Un hombre se acercó a Jesús y, cayendo de rodillas, le dijo: «Señor, ten
piedad de mi hijo, que es epiléptico y está muy mal: frecuentemente cae en el
fuego y también en el agua. Yo lo llevé a tus discípulos, pero no lo pudieron
sanar».
Jesús
respondió: «¡Generación incrédula y perversa! ¿Hasta cuándo estaré con ustedes?
¿Hasta cuándo tendré que soportarlos? Tráiganmelo aquí». Jesús increpó al
demonio, y éste salió del niño, que desde aquel momento, quedó sano.
Los discípulos se acercaron entonces a Jesús y le preguntaron en
privado: «¿Por qué nosotros no pudimos expulsarlo?»
«Porque ustedes tienen poca fe, les dijo. Les aseguro que si tuvieran fe
del tamaño de un grano de mostaza, dirían a esta montaña: "Trasládate de
aquí a allá", y la montaña se trasladaría; y nada sería imposible para
ustedes».
Palabra del Señor.
¿Qué me quieres
decir, Señor?
¿Cómo puedo hacer realidad este evangelio en mi
vida?
Fe, fe transformante, fe que nos identifica
con Cristo, fe que nos lleva a hacer nuestra la misma Misión de Cristo.
Mientras no tengamos esa fe será imposible darle un nuevo rumbo a nuestra
historia desde nuestras simples elucubraciones personales, o desde los puros
criterios humanos, o desde nuestra ciencia y técnica humanas.

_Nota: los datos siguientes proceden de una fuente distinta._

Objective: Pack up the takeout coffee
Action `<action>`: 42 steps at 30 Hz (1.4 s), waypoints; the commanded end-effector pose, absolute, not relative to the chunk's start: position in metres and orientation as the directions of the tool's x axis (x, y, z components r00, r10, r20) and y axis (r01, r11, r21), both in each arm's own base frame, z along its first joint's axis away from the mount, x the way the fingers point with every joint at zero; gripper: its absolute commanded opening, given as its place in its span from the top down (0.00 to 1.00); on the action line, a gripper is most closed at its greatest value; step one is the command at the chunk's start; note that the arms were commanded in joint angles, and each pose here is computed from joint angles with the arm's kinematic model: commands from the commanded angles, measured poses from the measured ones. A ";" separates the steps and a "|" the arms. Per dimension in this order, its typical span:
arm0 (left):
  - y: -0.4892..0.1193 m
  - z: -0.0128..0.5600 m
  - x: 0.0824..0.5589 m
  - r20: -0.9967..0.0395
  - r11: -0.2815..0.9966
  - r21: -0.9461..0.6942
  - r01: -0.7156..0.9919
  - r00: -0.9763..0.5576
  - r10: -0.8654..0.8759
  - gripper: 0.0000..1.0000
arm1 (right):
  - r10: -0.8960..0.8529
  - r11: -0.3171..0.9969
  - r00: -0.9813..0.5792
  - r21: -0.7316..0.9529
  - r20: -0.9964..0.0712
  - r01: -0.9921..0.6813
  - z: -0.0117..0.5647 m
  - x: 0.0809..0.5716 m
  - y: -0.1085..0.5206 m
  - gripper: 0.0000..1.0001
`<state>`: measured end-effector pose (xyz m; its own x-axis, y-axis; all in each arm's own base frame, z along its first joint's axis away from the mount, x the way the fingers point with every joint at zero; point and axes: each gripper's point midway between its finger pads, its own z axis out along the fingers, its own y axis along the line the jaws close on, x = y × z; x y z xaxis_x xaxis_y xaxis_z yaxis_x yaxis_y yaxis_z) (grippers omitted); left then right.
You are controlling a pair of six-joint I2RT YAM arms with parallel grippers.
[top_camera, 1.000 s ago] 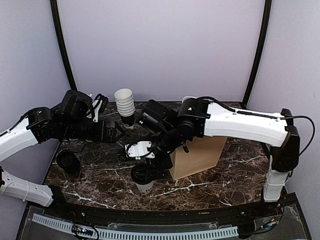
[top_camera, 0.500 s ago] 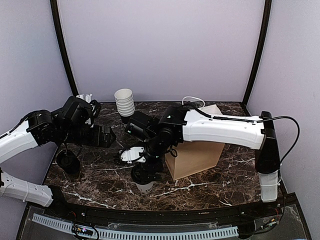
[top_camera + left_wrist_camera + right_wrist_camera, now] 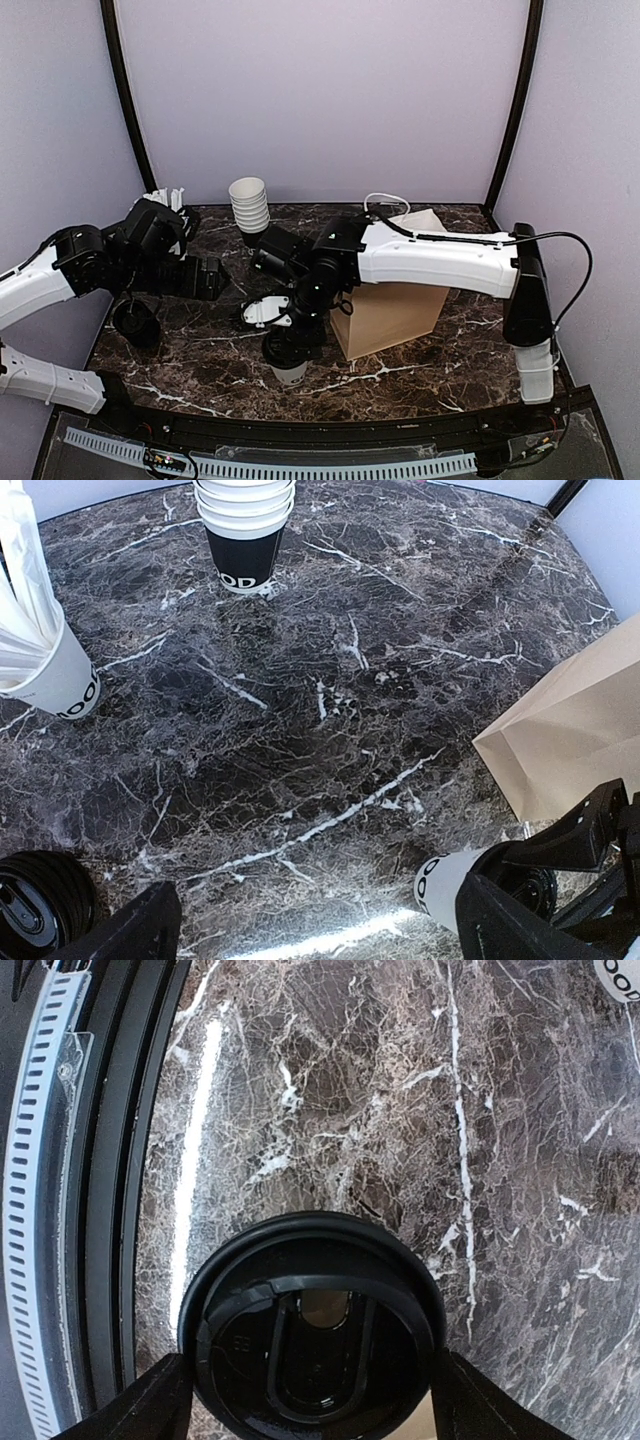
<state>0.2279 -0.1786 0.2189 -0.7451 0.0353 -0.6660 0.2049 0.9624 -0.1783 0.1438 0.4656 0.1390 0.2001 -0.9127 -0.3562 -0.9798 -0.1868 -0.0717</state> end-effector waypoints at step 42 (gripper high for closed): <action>-0.180 0.210 0.227 -0.660 0.959 -0.186 0.214 -0.750 0.040 0.01 | -0.916 -0.175 0.165 -0.006 -0.366 -0.985 0.142 0.142 0.473 0.01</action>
<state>0.2277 -0.1814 0.2130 -0.7491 0.0373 -0.6614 0.2116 0.9596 -0.1856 0.1401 0.4673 0.1450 0.1868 -0.9137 -0.3610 -0.9818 -0.1867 -0.0355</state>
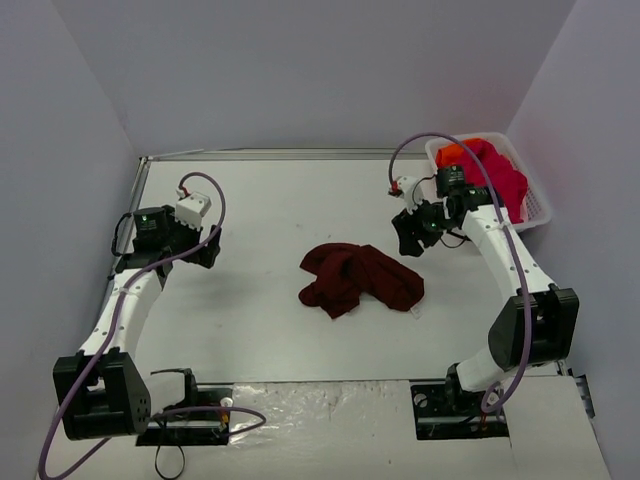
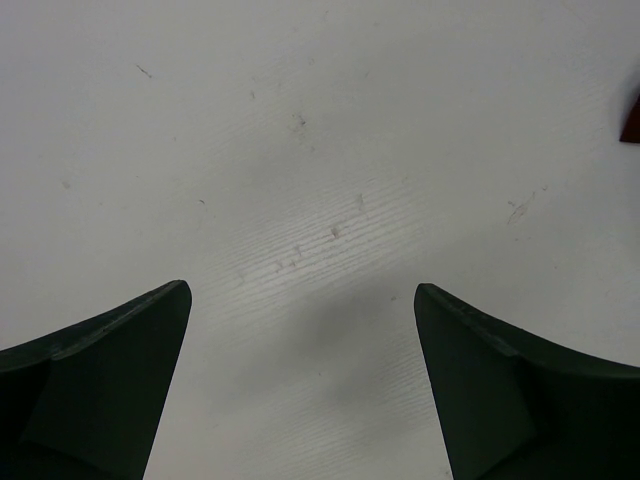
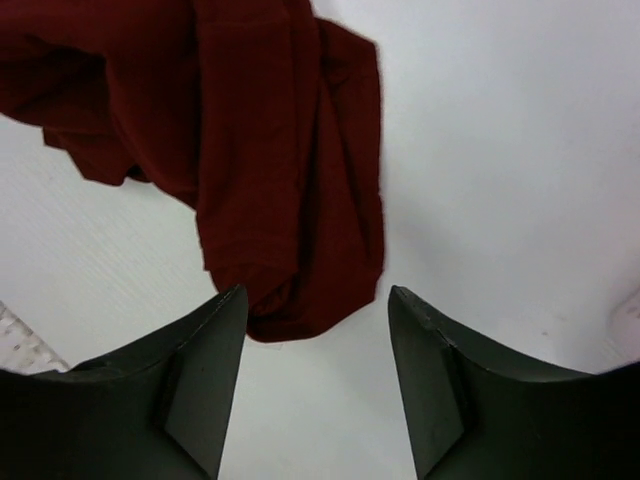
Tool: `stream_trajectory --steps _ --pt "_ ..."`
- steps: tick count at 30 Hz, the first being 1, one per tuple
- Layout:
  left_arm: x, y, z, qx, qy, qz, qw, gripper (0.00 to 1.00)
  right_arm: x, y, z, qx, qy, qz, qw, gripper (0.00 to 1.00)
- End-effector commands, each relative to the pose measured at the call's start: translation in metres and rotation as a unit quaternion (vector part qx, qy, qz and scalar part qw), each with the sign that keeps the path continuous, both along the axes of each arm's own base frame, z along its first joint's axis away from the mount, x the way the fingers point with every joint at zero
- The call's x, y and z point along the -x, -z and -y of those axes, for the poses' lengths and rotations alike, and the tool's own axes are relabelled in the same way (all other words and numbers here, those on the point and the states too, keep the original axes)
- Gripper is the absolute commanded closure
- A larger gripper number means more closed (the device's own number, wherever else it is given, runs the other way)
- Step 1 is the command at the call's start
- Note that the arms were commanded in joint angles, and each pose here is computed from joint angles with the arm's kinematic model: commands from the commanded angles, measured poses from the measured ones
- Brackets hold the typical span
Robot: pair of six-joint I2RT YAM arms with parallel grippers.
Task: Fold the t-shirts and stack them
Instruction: Move the tshirt to the center of the board
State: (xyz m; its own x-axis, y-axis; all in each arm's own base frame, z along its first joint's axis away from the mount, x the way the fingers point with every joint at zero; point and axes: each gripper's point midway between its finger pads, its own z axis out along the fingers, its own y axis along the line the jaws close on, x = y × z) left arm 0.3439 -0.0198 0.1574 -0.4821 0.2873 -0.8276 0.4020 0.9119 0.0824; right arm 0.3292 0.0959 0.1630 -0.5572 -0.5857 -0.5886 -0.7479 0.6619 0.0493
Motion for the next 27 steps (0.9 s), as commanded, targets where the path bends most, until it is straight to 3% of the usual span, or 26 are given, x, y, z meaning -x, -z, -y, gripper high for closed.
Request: stream_trajectory --steps 1,3,11,23,25,27 --pt "-0.006 -0.007 0.003 0.002 0.017 0.013 1.0 0.06 0.039 0.022 -0.011 -0.002 -0.045 -0.073 0.996 0.47" --pt "-0.006 -0.005 0.005 0.005 0.023 0.007 1.0 0.06 0.052 0.038 -0.01 0.013 -0.056 -0.099 0.993 0.53" --pt "-0.002 -0.002 0.011 0.012 0.039 -0.007 0.999 0.06 0.079 0.088 -0.006 0.052 -0.086 -0.171 0.98 0.54" --pt "-0.001 0.005 0.011 0.012 0.04 -0.017 0.999 0.06 0.069 0.123 -0.005 0.063 -0.076 -0.194 0.976 0.5" --pt "-0.002 0.006 0.011 0.012 0.04 -0.019 0.999 0.06 0.067 0.124 -0.007 0.058 -0.078 -0.196 0.976 0.51" --pt "-0.001 0.007 0.011 0.012 0.041 -0.02 0.999 0.06 0.066 0.128 -0.009 0.056 -0.079 -0.203 0.974 0.58"
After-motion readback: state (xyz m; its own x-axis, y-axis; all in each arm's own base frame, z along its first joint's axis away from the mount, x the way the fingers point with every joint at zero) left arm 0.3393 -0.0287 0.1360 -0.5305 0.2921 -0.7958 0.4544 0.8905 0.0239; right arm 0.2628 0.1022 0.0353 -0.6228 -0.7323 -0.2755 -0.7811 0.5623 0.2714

Tal vez luchemos y concibamos planes demasiado
bien estructurados, pero al final, si no es el Señor el que realice su Obra de
salvación, sólo daremos a luz el viento y no hijos, pues no somos nosotros sino
Cristo el que murió por nosotros.
Tener fe no es sólo creer que sucederán las
cosas que decimos; creer es dejarnos transformar en Cristo para que nuestras
palabras sean capaces de mover cualquier obstáculo, cualquier montaña que nos
impida alcanzar la Vida eterna.
Si nuestra fe nos ha unido al Señor entonces
nada nos será imposible, pues Dios mismo vivirá en nosotros y por medio nuestro
hará que su amor salvador llegue a la humanidad entera.
En la Eucaristía celebramos nuestra fe en
Cristo. En ella volvemos a aceptar el compromiso de darle un nuevo rumbo a
nuestra historia. En ella recibimos la misma vida de Dios y su Espíritu para
que vayamos y trabajemos por el Reino de Dios, iniciándolo ya desde ahora entre
nosotros.
Nosotros no somos cualquier cosa en las manos
de Dios. Ante Él tenemos el valor de la Sangre derramada por su propio Hijo.
Hasta allá ha llegado el amor que nos tiene. Y hoy venimos como hijos suyos,
reconociéndonos pecadores en su presencia, pero con el corazón contrito y
humillado; venimos para ser perdonados y para recibir nuevamente su Gracia para
no sólo llamarnos hijos suyos, sino para serlo en verdad.